Exercise prompt:
Reproduce the whole of the records exactly, and make sure no picture is carried into the result.

** Exercise inputs follows **

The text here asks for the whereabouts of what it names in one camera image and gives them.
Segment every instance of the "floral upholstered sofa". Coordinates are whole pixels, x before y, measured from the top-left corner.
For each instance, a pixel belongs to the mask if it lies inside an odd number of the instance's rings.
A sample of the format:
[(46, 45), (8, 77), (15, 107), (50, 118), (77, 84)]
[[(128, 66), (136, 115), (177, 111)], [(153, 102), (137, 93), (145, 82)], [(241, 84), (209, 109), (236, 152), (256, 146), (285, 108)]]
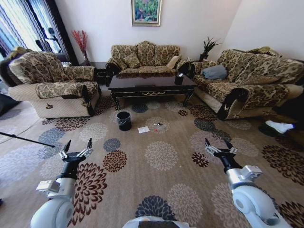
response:
[[(227, 77), (210, 80), (202, 69), (222, 64)], [(295, 85), (304, 76), (304, 63), (266, 54), (225, 50), (217, 60), (193, 62), (189, 76), (197, 83), (195, 94), (213, 109), (219, 119), (269, 115), (274, 106), (303, 92)]]
[(92, 116), (101, 95), (94, 67), (63, 67), (50, 52), (3, 60), (0, 73), (9, 95), (30, 101), (40, 118)]
[[(179, 59), (174, 69), (166, 67), (173, 56), (180, 56), (180, 47), (177, 45), (155, 45), (149, 41), (133, 45), (113, 45), (111, 47), (112, 57), (106, 64), (108, 76), (117, 74), (137, 74), (137, 73), (187, 73), (189, 62)], [(139, 64), (136, 68), (130, 68), (124, 58), (135, 55)]]

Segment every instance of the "microphone stand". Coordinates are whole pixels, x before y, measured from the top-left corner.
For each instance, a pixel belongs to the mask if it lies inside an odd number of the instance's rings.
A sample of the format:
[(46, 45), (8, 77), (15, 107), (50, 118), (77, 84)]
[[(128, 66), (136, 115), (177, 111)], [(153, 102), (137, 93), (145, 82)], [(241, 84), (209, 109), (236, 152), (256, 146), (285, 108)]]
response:
[(4, 133), (4, 132), (0, 132), (0, 134), (11, 137), (11, 138), (22, 139), (22, 140), (29, 141), (29, 142), (32, 142), (32, 143), (38, 143), (38, 144), (42, 144), (42, 145), (45, 145), (45, 146), (55, 147), (53, 145), (49, 145), (49, 144), (46, 144), (46, 143), (43, 143), (43, 142), (41, 143), (41, 142), (37, 142), (37, 141), (31, 140), (31, 139), (21, 138), (21, 137), (18, 137), (16, 135), (14, 135), (14, 134), (7, 134), (7, 133)]

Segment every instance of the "picture frame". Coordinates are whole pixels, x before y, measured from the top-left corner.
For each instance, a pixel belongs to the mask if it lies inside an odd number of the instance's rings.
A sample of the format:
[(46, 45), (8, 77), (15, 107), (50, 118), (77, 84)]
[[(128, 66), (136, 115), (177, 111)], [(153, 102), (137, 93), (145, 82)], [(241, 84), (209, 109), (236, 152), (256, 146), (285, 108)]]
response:
[(162, 0), (131, 0), (132, 26), (160, 26)]

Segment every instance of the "white paper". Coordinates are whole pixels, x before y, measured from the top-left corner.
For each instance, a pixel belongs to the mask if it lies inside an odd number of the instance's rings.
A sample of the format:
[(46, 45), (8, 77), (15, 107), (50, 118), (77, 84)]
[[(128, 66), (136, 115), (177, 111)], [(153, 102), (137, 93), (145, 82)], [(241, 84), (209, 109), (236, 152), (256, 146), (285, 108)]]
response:
[(139, 132), (139, 134), (141, 134), (141, 133), (145, 133), (145, 132), (149, 132), (150, 130), (149, 130), (149, 128), (148, 128), (148, 126), (145, 126), (145, 127), (139, 127), (138, 128), (138, 132)]

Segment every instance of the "side table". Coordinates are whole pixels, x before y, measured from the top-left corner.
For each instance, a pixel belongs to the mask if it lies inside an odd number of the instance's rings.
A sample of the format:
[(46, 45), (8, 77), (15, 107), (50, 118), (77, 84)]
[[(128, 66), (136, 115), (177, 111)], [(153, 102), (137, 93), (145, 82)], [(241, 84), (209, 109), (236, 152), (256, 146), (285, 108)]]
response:
[[(80, 64), (81, 66), (87, 66), (84, 62)], [(106, 62), (90, 62), (89, 66), (96, 67), (97, 70), (97, 83), (99, 85), (109, 86), (109, 77), (105, 70)]]

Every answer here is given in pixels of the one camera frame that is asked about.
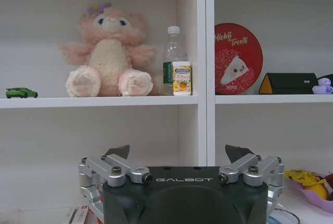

** End of Exercise inputs **

Solution below:
The text here asks for the whereabouts of what it names in one camera image and gives them.
Segment every instance of the "floral upholstered sofa". Coordinates are whole pixels, x before y, measured from the top-left corner.
For each instance, a pixel belongs to the mask if it lies inside an odd number of the instance's rings.
A sample of the format:
[(46, 45), (8, 77), (15, 107), (50, 118), (77, 84)]
[[(128, 66), (136, 115), (177, 111)], [(153, 102), (137, 93), (145, 82)], [(241, 84), (209, 109), (236, 152), (256, 146), (285, 108)]]
response:
[[(227, 77), (210, 80), (202, 69), (222, 64)], [(295, 85), (304, 76), (304, 63), (266, 54), (225, 50), (217, 60), (193, 62), (189, 76), (197, 83), (195, 94), (213, 109), (219, 119), (269, 115), (274, 106), (303, 92)]]
[(92, 116), (101, 95), (94, 67), (63, 67), (50, 52), (3, 60), (0, 73), (9, 95), (30, 101), (40, 118)]
[[(179, 59), (174, 69), (166, 67), (173, 56), (180, 56), (180, 47), (177, 45), (155, 45), (149, 41), (133, 45), (113, 45), (111, 47), (112, 57), (106, 64), (108, 76), (117, 74), (137, 74), (137, 73), (187, 73), (189, 62)], [(139, 64), (136, 68), (130, 68), (124, 58), (135, 55)]]

Segment every instance of the "microphone stand". Coordinates are whole pixels, x before y, measured from the top-left corner.
For each instance, a pixel belongs to the mask if it lies inside an odd number of the instance's rings.
A sample of the format:
[(46, 45), (8, 77), (15, 107), (50, 118), (77, 84)]
[[(128, 66), (136, 115), (177, 111)], [(153, 102), (137, 93), (145, 82)], [(241, 84), (209, 109), (236, 152), (256, 146), (285, 108)]]
response:
[(4, 133), (4, 132), (0, 132), (0, 134), (11, 137), (11, 138), (22, 139), (22, 140), (29, 141), (29, 142), (32, 142), (32, 143), (38, 143), (38, 144), (42, 144), (42, 145), (45, 145), (45, 146), (55, 147), (53, 145), (49, 145), (49, 144), (46, 144), (46, 143), (43, 143), (43, 142), (41, 143), (41, 142), (37, 142), (37, 141), (31, 140), (31, 139), (21, 138), (21, 137), (18, 137), (16, 135), (14, 135), (14, 134), (7, 134), (7, 133)]

Segment every instance of the "picture frame". Coordinates are whole pixels, x before y, measured from the top-left corner.
For each instance, a pixel belongs to the mask if it lies inside an odd number of the instance's rings.
A sample of the format:
[(46, 45), (8, 77), (15, 107), (50, 118), (77, 84)]
[[(128, 66), (136, 115), (177, 111)], [(153, 102), (137, 93), (145, 82)], [(241, 84), (209, 109), (236, 152), (256, 146), (285, 108)]]
response:
[(162, 0), (131, 0), (132, 26), (160, 26)]

Segment every instance of the "white paper". Coordinates are whole pixels, x before y, measured from the top-left corner.
For each instance, a pixel belongs to the mask if it lies inside an odd number of the instance's rings.
A sample of the format:
[(46, 45), (8, 77), (15, 107), (50, 118), (77, 84)]
[[(128, 66), (136, 115), (177, 111)], [(153, 102), (137, 93), (145, 82)], [(241, 84), (209, 109), (236, 152), (256, 146), (285, 108)]]
response:
[(139, 132), (139, 134), (141, 134), (141, 133), (145, 133), (145, 132), (149, 132), (150, 130), (149, 130), (149, 128), (148, 128), (148, 126), (145, 126), (145, 127), (139, 127), (138, 128), (138, 132)]

Segment every instance of the "side table". Coordinates are whole pixels, x before y, measured from the top-left corner.
For each instance, a pixel belongs to the mask if it lies inside an odd number of the instance's rings.
A sample of the format:
[(46, 45), (8, 77), (15, 107), (50, 118), (77, 84)]
[[(128, 66), (136, 115), (177, 111)], [(153, 102), (137, 93), (145, 82)], [(241, 84), (209, 109), (236, 152), (256, 146), (285, 108)]]
response:
[[(80, 64), (81, 66), (87, 66), (84, 62)], [(106, 62), (90, 62), (89, 66), (96, 67), (97, 70), (97, 83), (99, 85), (109, 86), (109, 77), (105, 70)]]

Every answer here is given in pixels of the one camera frame that is asked about.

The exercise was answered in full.